A few posts back I wrote about how thrilled I was about landing the role of Algernon in a local production of Oscar Wilde’s The Importance of Being Earnest. Well, we opened last night to great reviews and I’m still extremely happy to be involved, particularly with such an awesome role. But I have to say, ever since I got back from holidays and plunged head first into production week (with a resounding splat, I might add) I’ve been battling the rather disconcerting feeling that, as much as I’m enjoying being Algernon, Algernon seems, in a strange way, to enjoy being me.
The most enjoyable part of the whole play for me is the chance to poke a bit of (thoroughly deserved) fun at the aristocracy and the upper class culture.
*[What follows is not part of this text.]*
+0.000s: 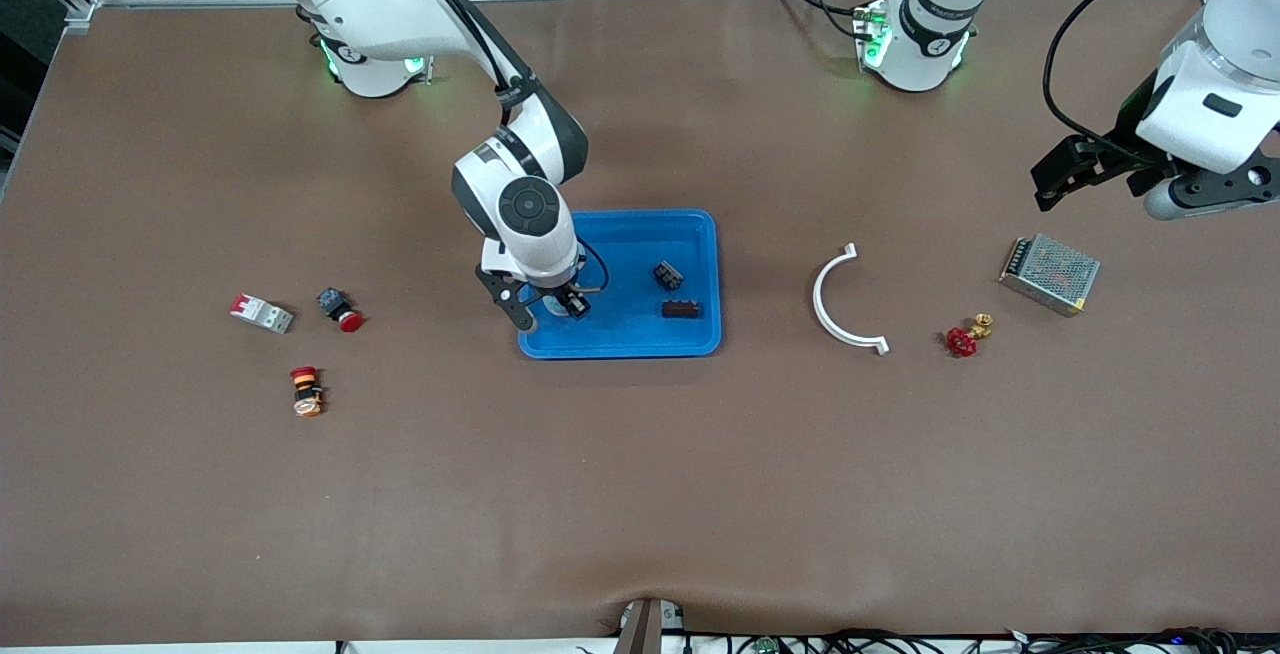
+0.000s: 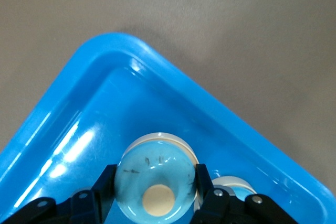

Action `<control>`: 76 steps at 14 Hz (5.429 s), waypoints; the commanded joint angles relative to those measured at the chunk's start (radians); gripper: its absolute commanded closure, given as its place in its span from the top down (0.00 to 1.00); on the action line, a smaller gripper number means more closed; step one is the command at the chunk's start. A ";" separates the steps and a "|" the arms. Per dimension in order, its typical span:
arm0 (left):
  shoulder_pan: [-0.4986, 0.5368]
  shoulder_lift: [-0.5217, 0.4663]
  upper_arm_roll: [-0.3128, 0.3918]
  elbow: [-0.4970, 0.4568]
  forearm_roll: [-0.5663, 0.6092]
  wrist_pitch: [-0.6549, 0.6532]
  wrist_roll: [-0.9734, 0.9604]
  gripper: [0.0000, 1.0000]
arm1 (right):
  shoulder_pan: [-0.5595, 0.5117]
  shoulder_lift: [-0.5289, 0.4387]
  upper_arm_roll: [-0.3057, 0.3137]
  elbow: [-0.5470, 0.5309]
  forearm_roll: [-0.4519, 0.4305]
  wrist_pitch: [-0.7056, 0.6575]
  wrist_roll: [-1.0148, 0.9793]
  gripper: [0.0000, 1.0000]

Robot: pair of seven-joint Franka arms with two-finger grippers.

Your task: Place electrolytic capacitor and blue bell in tray

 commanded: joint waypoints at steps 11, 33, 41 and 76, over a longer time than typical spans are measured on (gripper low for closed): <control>0.001 -0.021 0.000 -0.012 -0.015 -0.012 0.015 1.00 | 0.033 0.063 -0.012 0.046 -0.003 0.006 0.022 0.00; 0.001 -0.023 -0.004 -0.011 -0.014 -0.025 0.015 1.00 | -0.039 0.051 -0.015 0.207 -0.004 -0.366 -0.295 1.00; 0.001 -0.023 -0.004 -0.011 -0.014 -0.025 0.015 1.00 | -0.279 -0.066 -0.018 0.151 -0.072 -0.431 -0.779 1.00; 0.003 -0.023 -0.004 -0.009 -0.014 -0.026 0.015 1.00 | -0.732 -0.588 -0.043 0.237 0.007 -0.835 -1.506 1.00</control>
Algernon’s persona as we’ve come to develop him over the last few months is glaringly ostentatious, absurdly dandyful (shut up, yes it is) and poncy to the point of being overtly camp.
Put more simply, Algernon is English.
I, on the other hand, am Australian and take pride in the fact. It’s one of the few categorisations or labels that I will allow to be applied to me without any objection. So the startling tendency for Algernon’s ridiculous affectations to hang around on my person long after we’ve taken the final bow is causing me an intermediate amount of cultural distress. I don’t have the broadest of Australian accents to begin with, but I’ve taken great care over the years to cultivate the few Strine diphthongs I do use to the ultimate level of inner ear rupturing nasalisation.
Nowadays, thanks to my spending every waking hour either at work or at Earnest, not only do I sound more pompous than Mark Nicholas interviewing the Duke of Edinburgh, I’ve managed to develop a slight labialisation of my rhotics, despite the fact that not even Algernon has that particular speech impediment anymore. We got rid of it about a week and a half ago because it sounded ridiculous. And now I’m doing it.
Earlier this week at a staff meeting I was inviting my co-workers along to see the play when I got this gem from one of the senior managers:
“I was just saying that you’re perfectly suited to the role (take that sopranos). You just look like you would fit right in in Victorian England”.
What. The. Hell?
For one thing, we wear a uniform at work, and it’s about as far from Victorian as you could get without being downright unprofessional. For another, it is a well established fact that if I were a product of any historical era, it would be the Spanish Civil War. Or possibly the Early Cretaceous Period. I certainly don’t belong in England. I have the documents to prove it. Mind you, this was from the same manager who has described me in my performance review as “shy,” “methodical” and “too compassionate,” none of which remotely apply to me. That last one doesn’t even make sense.
The point is I’m a little disturbed by my inability to shake Algernon off when I’m not being him. I’m not a method actor by any stretch of the imagination and I’ve never had this sort of character invasion before. I didn’t start bossing people around or standing around being ceremonial and useless (well…) while I was playing King Hildebrand. It probably has something to do with the fact that a single, twenty-something year old mischievous cynic has a little more common ground with me than a fifty something year old monarch from a Gilbert and Sullivan Operetta in the first place, but I’d love to be able to convince myself that it has something to do with becoming a better actor.
Either way, there were still no messages from fans, agents or pretty girls’ mothers on my phone this morning. But at least no-one in my family got engaged this time. Make of that what you will.